After a 5.0 earthquake on the Big Island of Hawaii, the Kilauea volcano erupted on Thursday sending lava shooting into the air and causing residential neighborhoods to flee under mandatory evacuation orders.
Hawaii County reported that steam and lava poured out of a crack in Leilani Estates, which is near the town of Pahoa on the Big Island. Local news footage showed lava gushing into the sky from a crack in the road. Drone footage shows a line of lava snaking it’s way through a forest.
Jeremiah Osuna an evacuated resident captured drone footage of the lava burning through the trees, a scene he described as a “curtain of fire.”
“It sounded like if you were to put a bunch of rocks into a dryer and turn it on as high as you could. You could just smell sulfur and burning trees and underbrush and stuff,” he told Honolulu television station KHON.
It has been reported that lava fountains were shooting 150 feet into the air and molten lava spread out over an area of 200 years wide behind one house in Leilani Estates.
Big Island resident Ikaika Marzo told the Honolulu Star-Advertiser, “It sounds like a jet engine. It’s going hard.”
County, state and federal officials warned residents all week that they should be prepared to evacuate, as an eruption would give little warning. Officials at the U.S. Geological Survey on Thursday raised the volcano’s alert level to “warning status,” the highest possible, meaning a hazardous eruption is imminent, underway or suspected. The state also mobilized the Hawaii National Guard to assist with evacuations.
Community centers nearby have opened for shelter. Ranson Yoneda, the recreation director for a Pahoa community center, was getting the gymnasium ready for evacuees after it was selected as a Red Cross evacuation center.
The U.S. Geological Survey said new ground cracks were reported Thursday afternoon. Hot vapor emerged from a crack and spattering lava began to erupt.
The eruption comes after days of earthquakes rattled the area’s Puna district. A nearby school was closed due to the ongoing seismic activity and several roadways cracked under the strain of the constant temblors.
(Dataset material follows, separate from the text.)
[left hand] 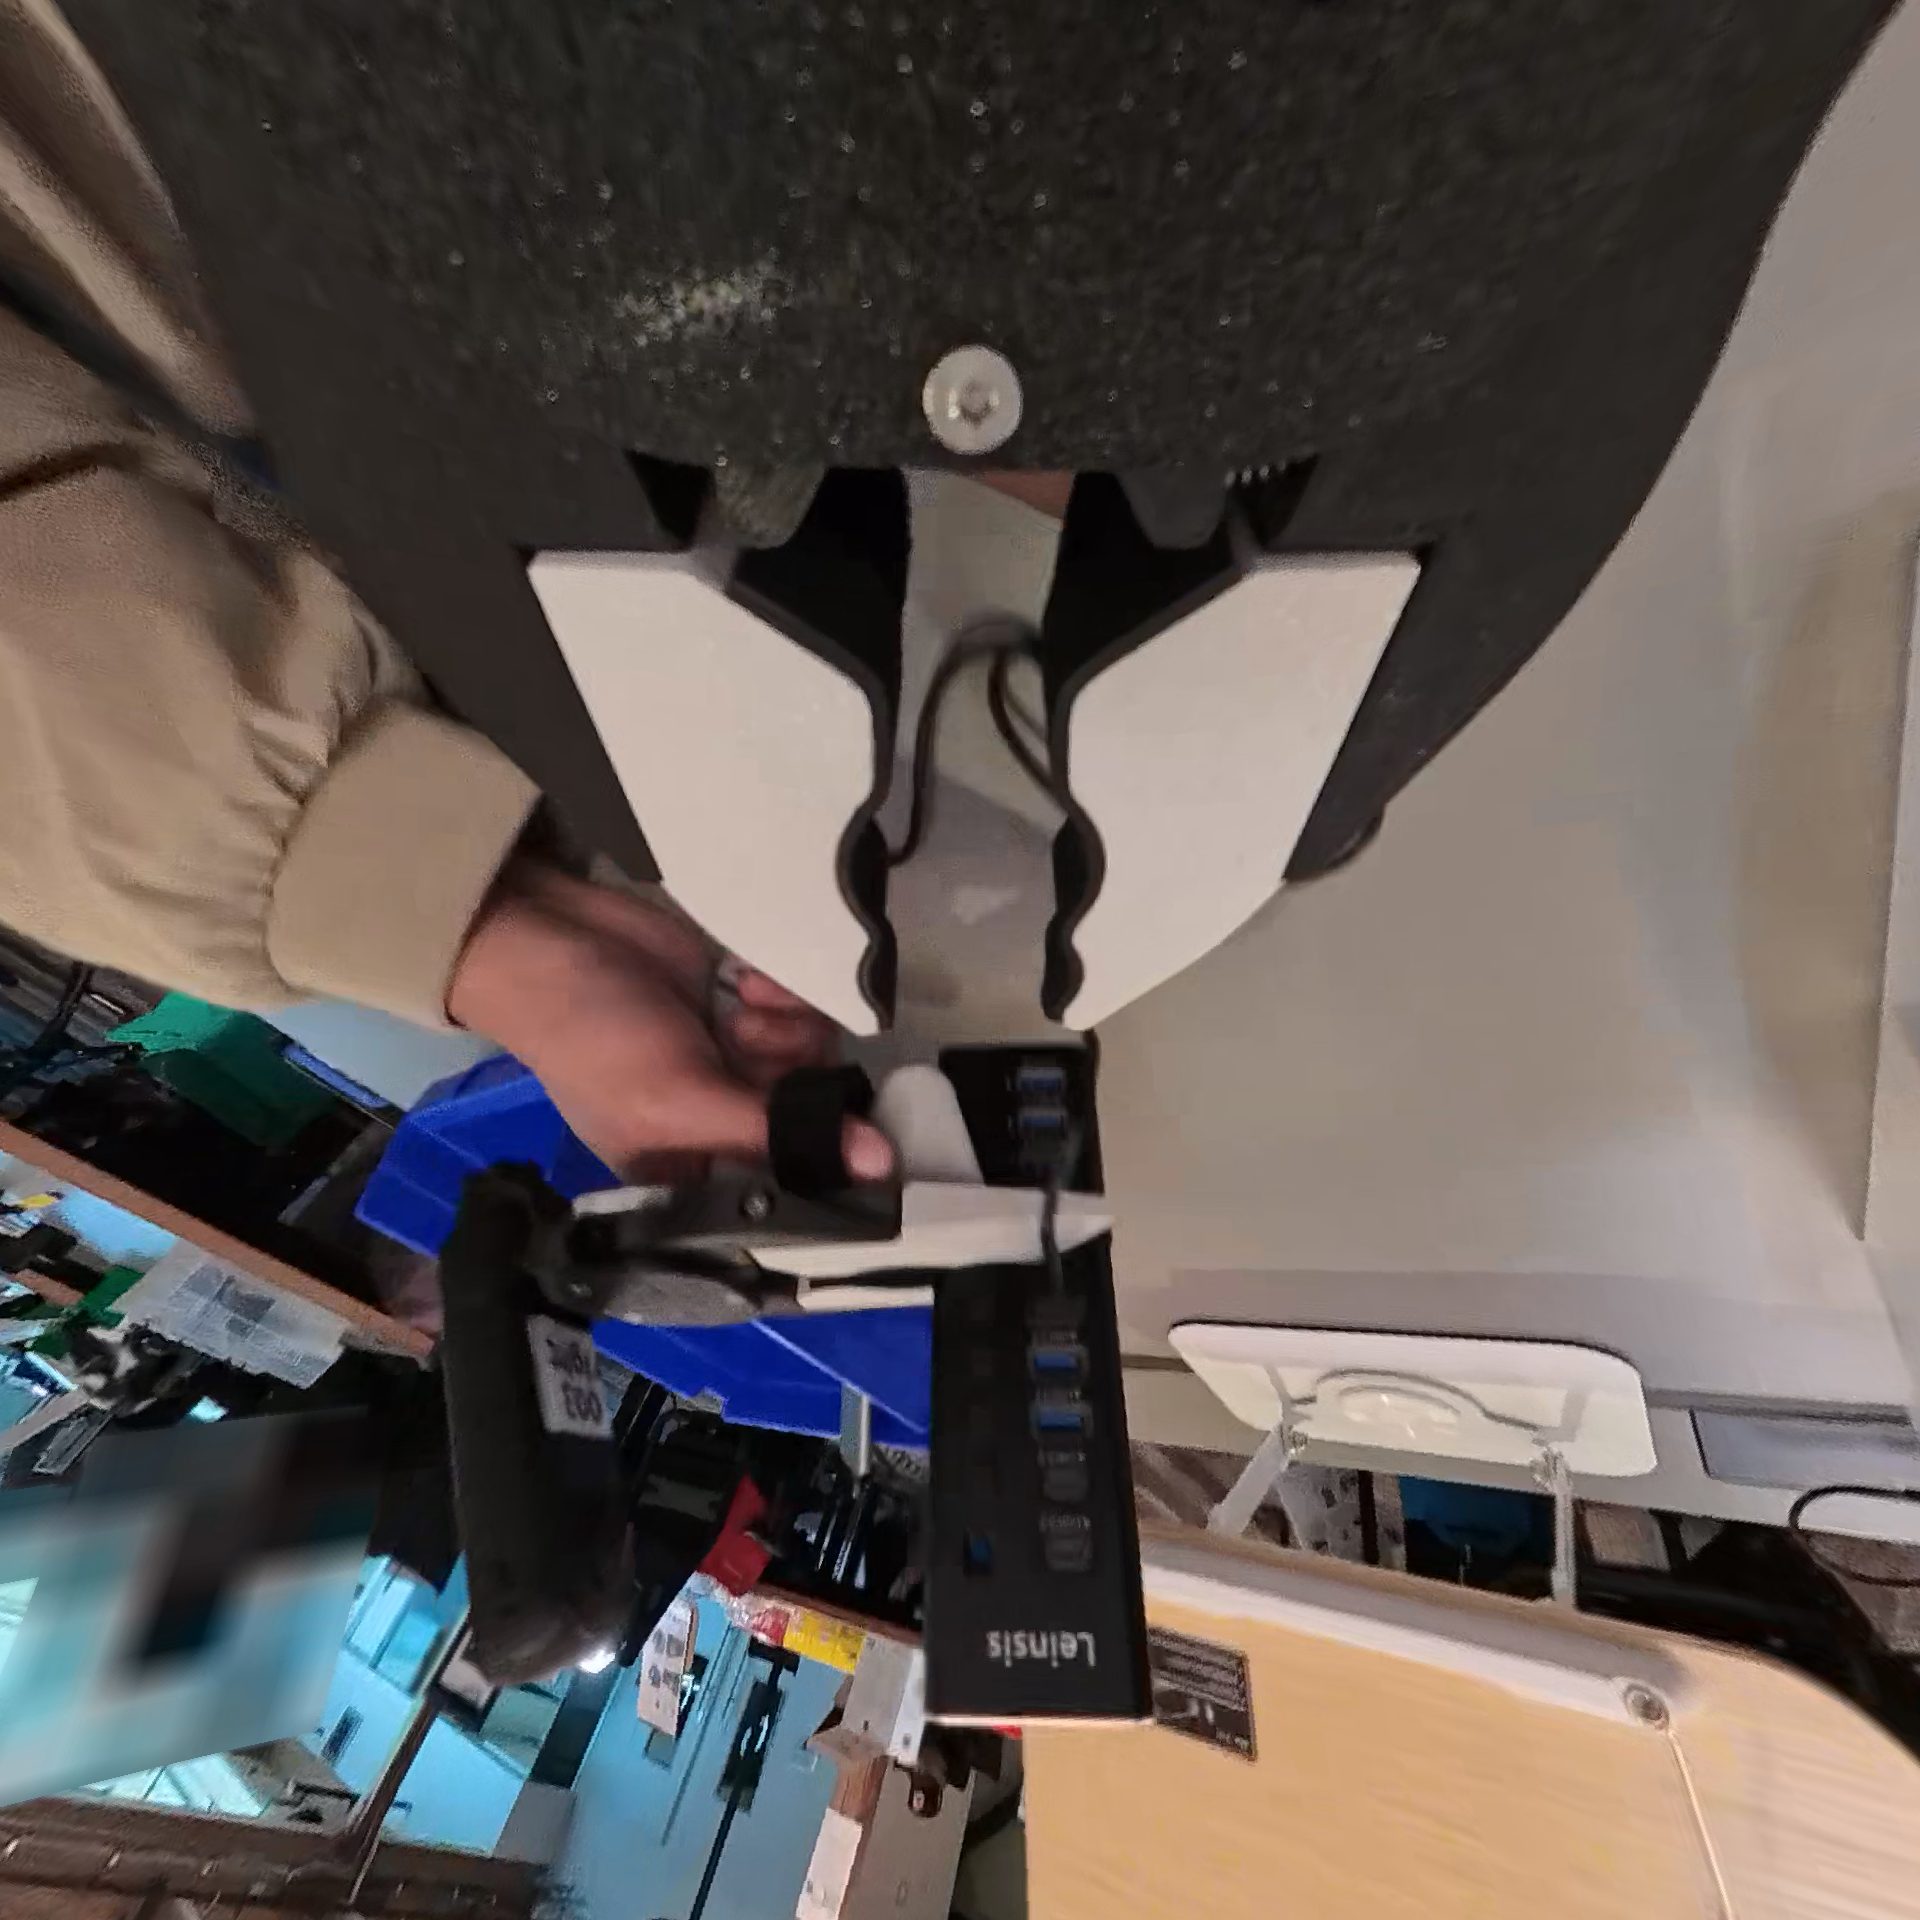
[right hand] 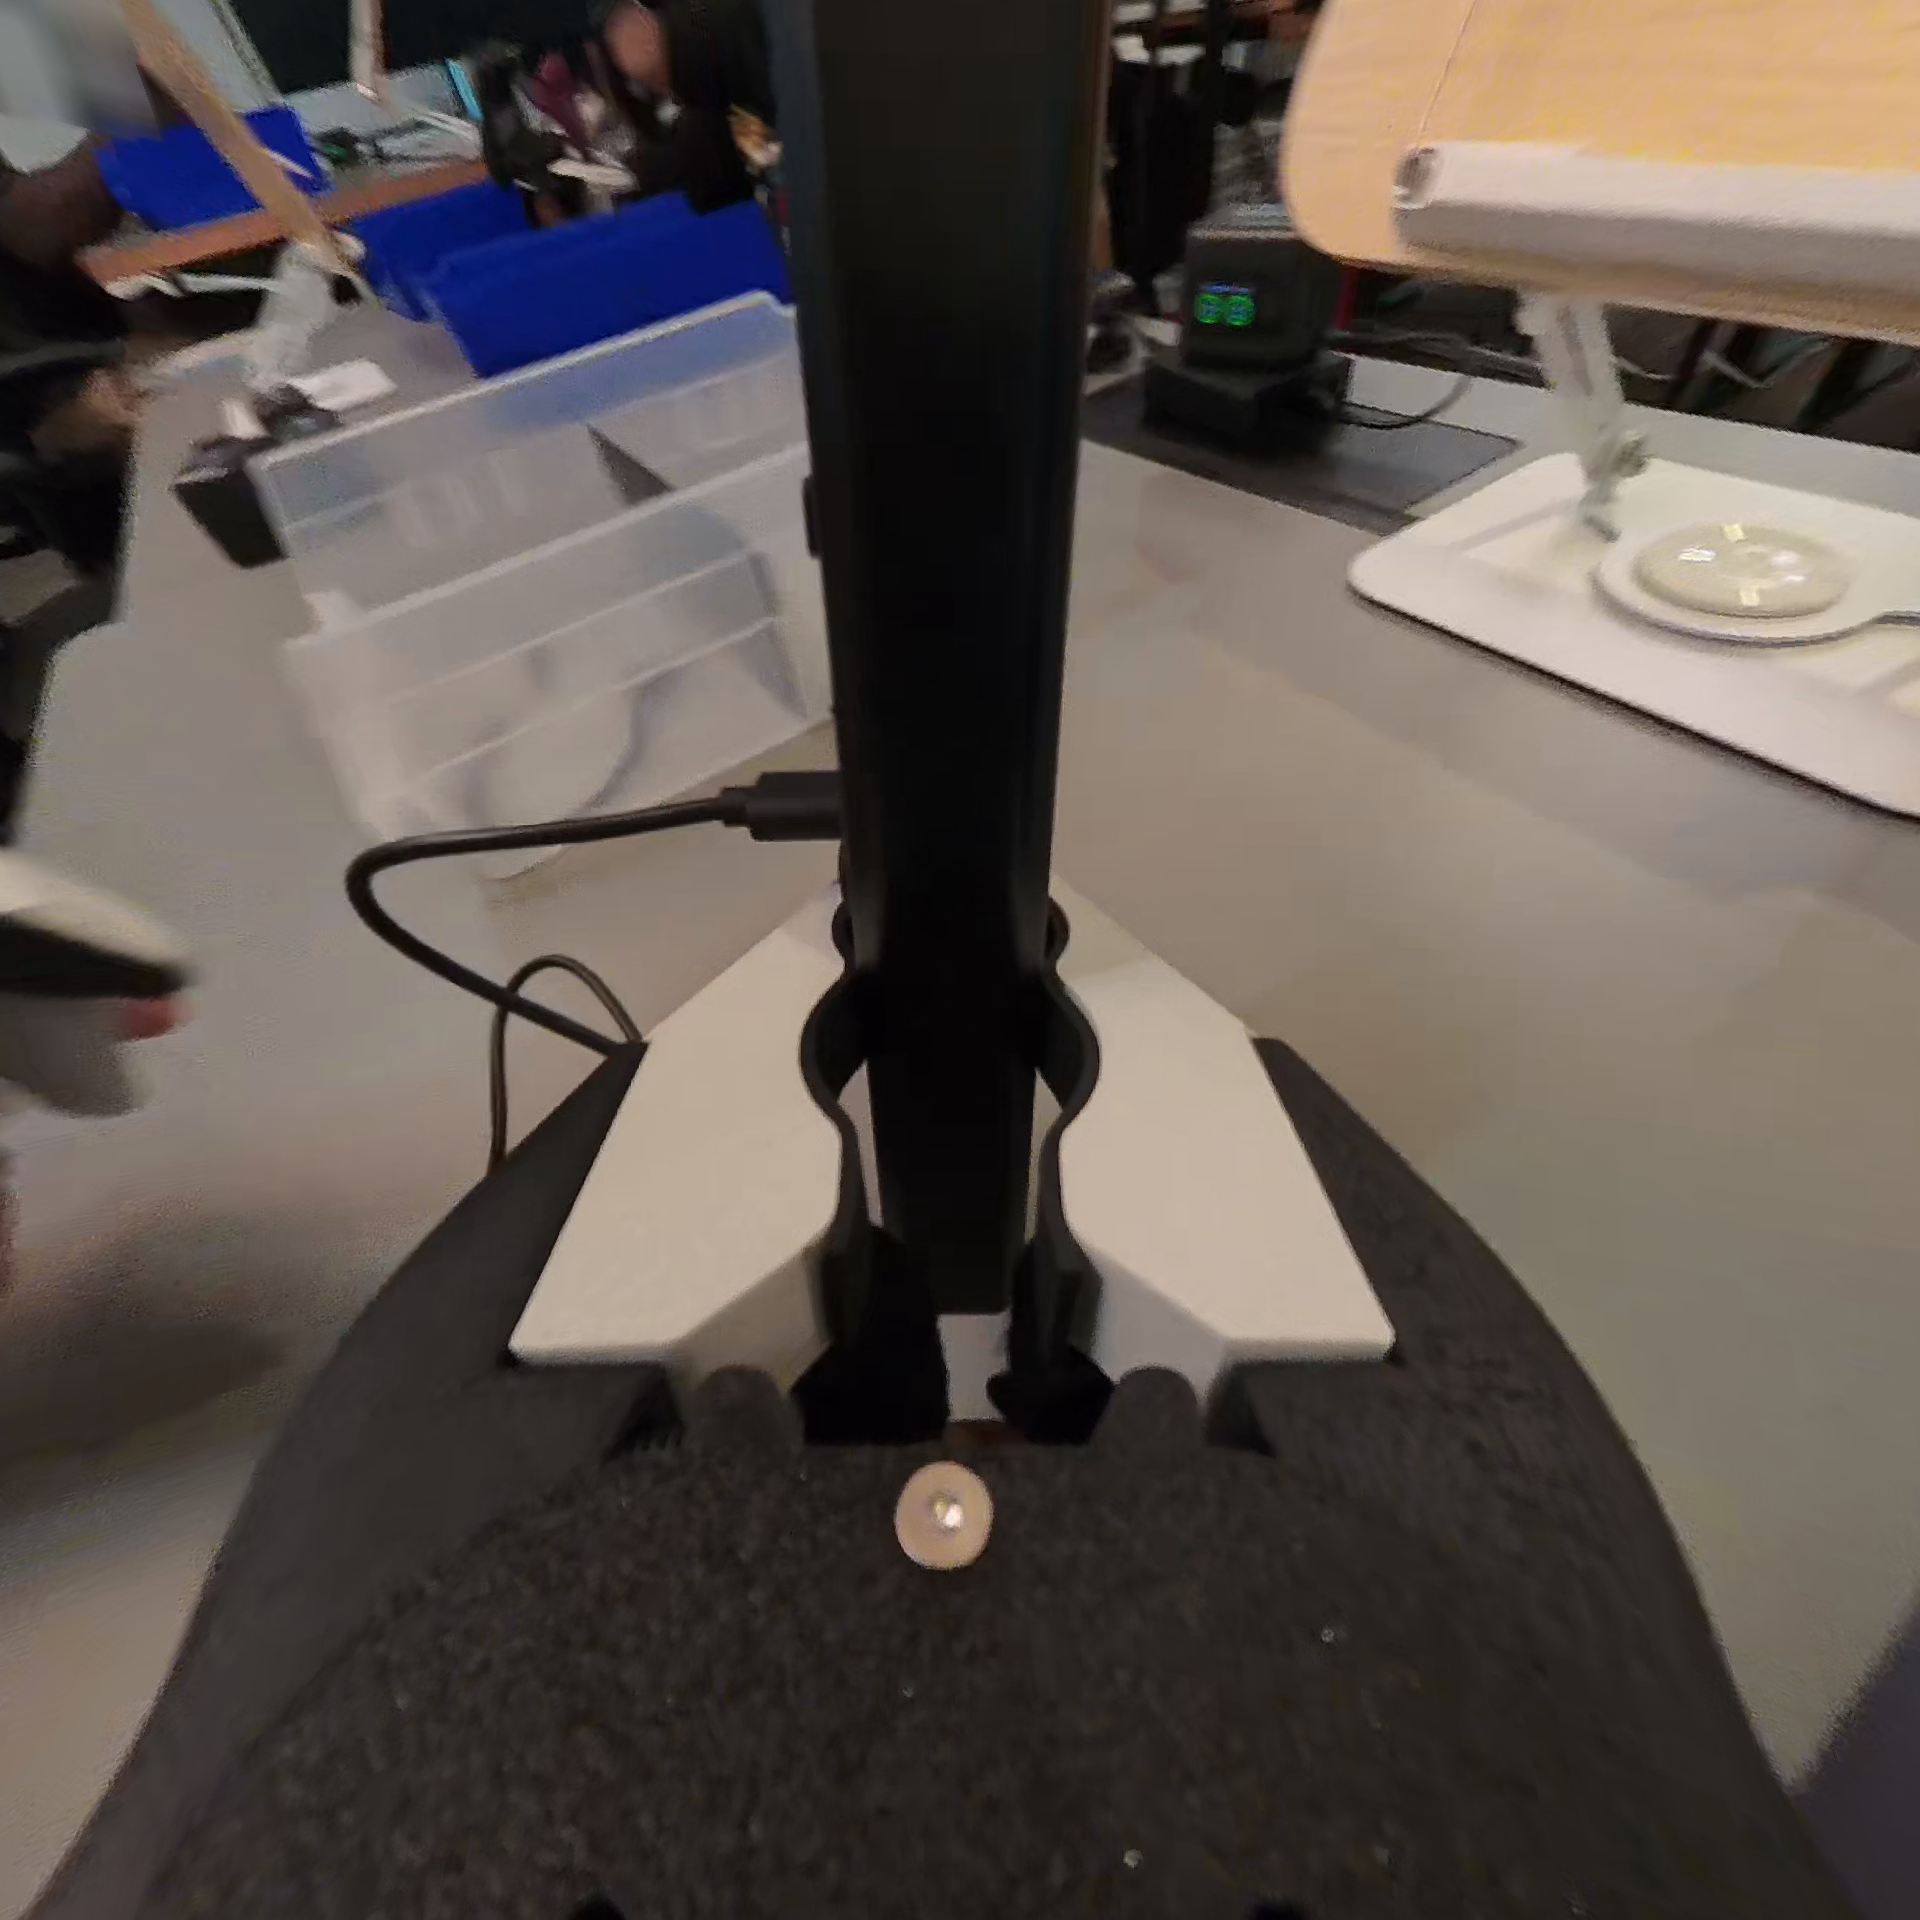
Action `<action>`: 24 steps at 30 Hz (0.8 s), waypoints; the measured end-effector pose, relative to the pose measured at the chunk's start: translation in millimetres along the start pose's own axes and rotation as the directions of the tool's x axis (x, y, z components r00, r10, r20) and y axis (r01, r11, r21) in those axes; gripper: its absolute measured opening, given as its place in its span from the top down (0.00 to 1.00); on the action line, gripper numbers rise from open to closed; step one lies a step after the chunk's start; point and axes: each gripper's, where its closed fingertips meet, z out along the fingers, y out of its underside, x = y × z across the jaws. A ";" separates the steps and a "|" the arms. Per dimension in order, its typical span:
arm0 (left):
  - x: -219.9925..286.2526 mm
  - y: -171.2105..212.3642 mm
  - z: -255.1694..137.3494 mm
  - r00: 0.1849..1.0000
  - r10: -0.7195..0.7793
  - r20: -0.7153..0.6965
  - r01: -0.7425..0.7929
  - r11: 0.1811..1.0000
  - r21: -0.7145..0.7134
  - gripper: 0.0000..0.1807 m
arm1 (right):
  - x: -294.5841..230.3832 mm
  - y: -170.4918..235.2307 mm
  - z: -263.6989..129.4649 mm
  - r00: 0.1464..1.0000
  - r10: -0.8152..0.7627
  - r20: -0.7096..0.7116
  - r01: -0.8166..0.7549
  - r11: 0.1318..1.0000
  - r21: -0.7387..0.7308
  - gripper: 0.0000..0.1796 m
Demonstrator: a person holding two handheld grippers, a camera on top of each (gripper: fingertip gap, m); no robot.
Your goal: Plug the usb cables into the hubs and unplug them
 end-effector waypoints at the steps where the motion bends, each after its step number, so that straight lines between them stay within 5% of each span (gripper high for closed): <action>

The Puu Oo crater floor began to collapse Monday, starting a series of earthquakes and pushing the lava into new underground chambers.
In the past, most of Kilauea’s activity has been nonexplosive, but a 1924 eruption spewed ash and 10-ton rocks into the sky, leaving one man dead.
Puu Oo’s 1983 eruption caused lava fountains to soar over 1,500 feet high. In the decades since, the lava flow has buried dozens of square miles of land and destroyed many homes.